38 tonnes of onions harvested due to wrong appearance
While Sébastien brings us cinnamon buns and coffee, he continues to talk about the waste, which is greater than ever. 400 tonnes of food are thrown away every year and it is mainly between the producer and the consumer shelf that most waste takes place. For example, a farmer may have a defect in a harvest of 38 tonnes of yellow onions, which means that they look slightly different from what we think an onion should look like. “38 tonnes of onions are ploughed instead of being eaten, even though there is absolutely nothing wrong with either the taste or the nutritional content, it’s just the appearance that’s ‘wrong’.”
Cucumbers and tomatoes are not available during the winter season!
We start talking about how we find it difficult to buy organic today, and wonder if you can really trust organic labels in stores? Sébastien says that if you don’t have the possibility to buy local, you should at least try to buy seasonal produce. For example, during the winter season in Sweden, cucumbers and tomatoes are not available, and therefore we should not buy them, but instead buy cabbage, root vegetables and onions that are in season now. “Buying an organic tomato from Portugal doesn’t feel good either – because it’s been transported here anyway.”

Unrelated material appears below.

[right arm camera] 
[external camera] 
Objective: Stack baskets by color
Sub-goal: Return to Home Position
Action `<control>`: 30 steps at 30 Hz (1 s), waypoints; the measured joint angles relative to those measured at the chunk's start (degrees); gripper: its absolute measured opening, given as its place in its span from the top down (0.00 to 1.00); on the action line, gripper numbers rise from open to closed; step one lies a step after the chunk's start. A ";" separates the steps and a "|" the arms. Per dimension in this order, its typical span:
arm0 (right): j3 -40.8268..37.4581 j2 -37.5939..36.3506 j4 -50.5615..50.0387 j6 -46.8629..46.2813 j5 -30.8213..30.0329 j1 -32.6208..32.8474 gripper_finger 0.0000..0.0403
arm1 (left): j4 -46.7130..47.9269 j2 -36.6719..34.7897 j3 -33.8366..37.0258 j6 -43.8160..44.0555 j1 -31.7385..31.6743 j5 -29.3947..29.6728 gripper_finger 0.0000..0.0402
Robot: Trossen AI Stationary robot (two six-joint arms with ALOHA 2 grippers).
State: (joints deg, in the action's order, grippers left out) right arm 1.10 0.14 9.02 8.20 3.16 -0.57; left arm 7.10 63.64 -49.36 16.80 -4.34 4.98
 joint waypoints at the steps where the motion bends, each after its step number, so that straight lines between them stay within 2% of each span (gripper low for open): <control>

“This is a ‘regular’ bun – the rest is crap!”
As our conversation with Sébastien draws to a close, he points to his buns and says: “This is a ‘regular’ bun, the rest is shit.” He then starts talking about bananas again, saying that today a “regular” banana is a sprayed banana, and an organic banana is a “special” banana, which is completely wrong. It should be the other way around.
An organic banana should be a ‘regular’ banana and the one we think is a regular banana should be called a ‘sprayed’ banana in shops.
With these words we would like to end this post. I hope you’ve had a wake-up call too, because we did after the interview. Thank you Sébastien, for what you do and the inspiration you gave us!